Ecosystem thinking preempted the “Grow” session that examined different routes to scaling. One route being explored by several of the >15 companies represented at GOSH 2018 is commercial manufacturing and distribution but we also discussed the need to increase the diversity, scale and impact of the OScH community in many ways and with respect to local differences. Chiu Chau of OpenTrons, who manufacture open hardware robots for pipetting liquids in laboratories, shared lessons from his entrepreneurial journey and possible avenues for financial sustainability and growth of open science hardware projects and organisations. He emphasised the need for passion, humility and determination but also community support. Returning to the theme of support for moving projects to scale, Jo-An Ho of the HAX hardware accelerator described their process of achieving success for their portfolio of companies and how one week of hardware development in Shenzhen is worth a month elsewhere due to the sheer concentration of goods and services in this vibrant city of technology.
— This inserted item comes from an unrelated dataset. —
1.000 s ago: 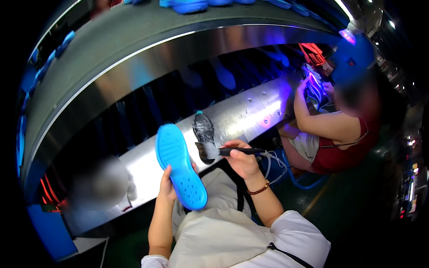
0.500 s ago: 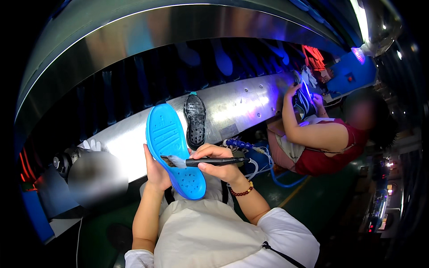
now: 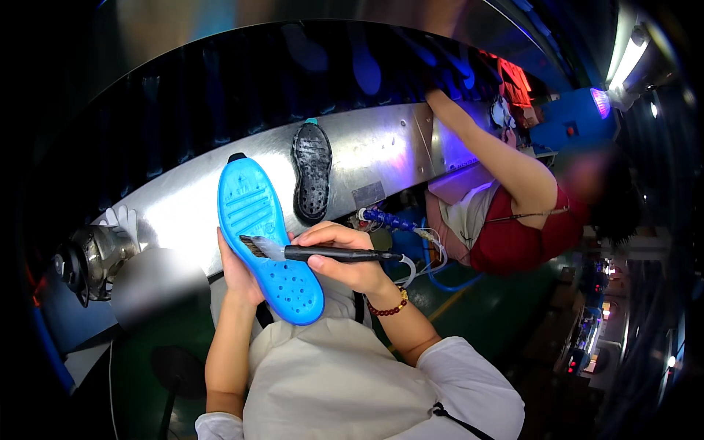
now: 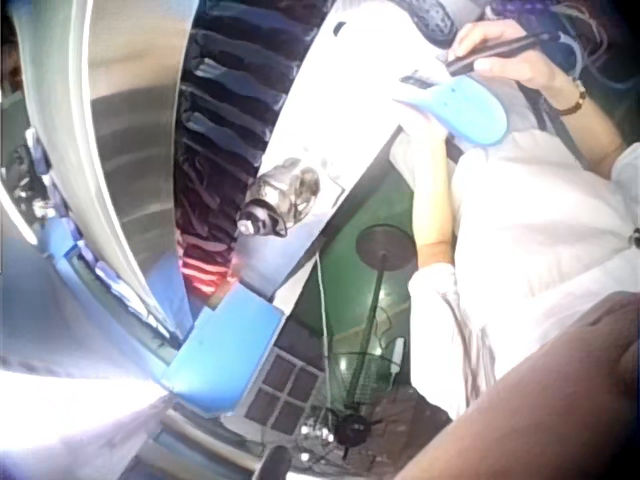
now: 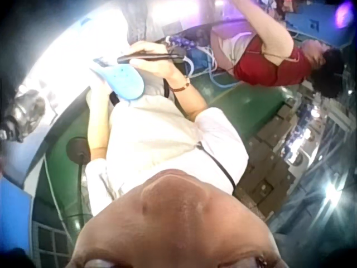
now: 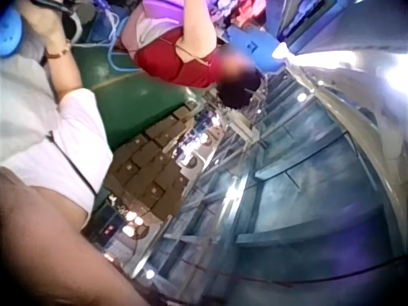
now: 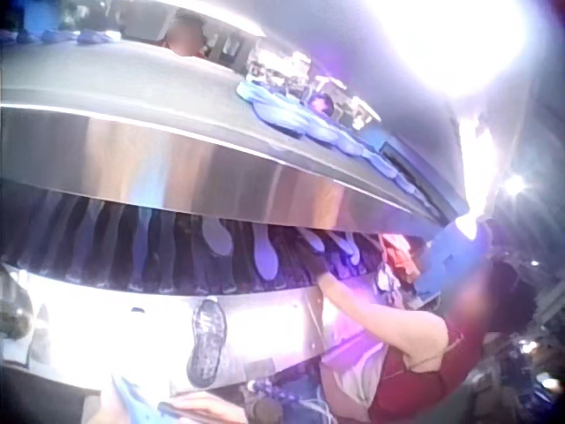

Open Science Hardware in 2019: going global, keeping local

Other themes that emerged during GOSH 2018 included the role of open science hardware in different regions and sectors, for example PLOS specifically supported a session on “Boosting OScH in academic context: opportunities and challenges”. Going forward, the GOSH Community is evolving from convening around an annual Gathering and our online forum to a globally distributed network of events, activities, residencies and topic-based working groups and projects. Coming up in 2019 is the second Africa Open Science and Hardware meeting in Dar es Salaam, Tanzania; a planned North America event; technical residencies in Latin America; further community building in China plus work on 155 actions and pledges to progress openness in research tools and make hardware a recognised and valuable component of open research practices.
We invite anyone to sign the GOSH manifesto, join the GOSH Forum to share their thoughts and projects, collaborate on the community actions hosted on Gitlab. Together we aim to take open science hardware global while fostering local initiatives to ensure that more people have access to vital enabling technologies for science.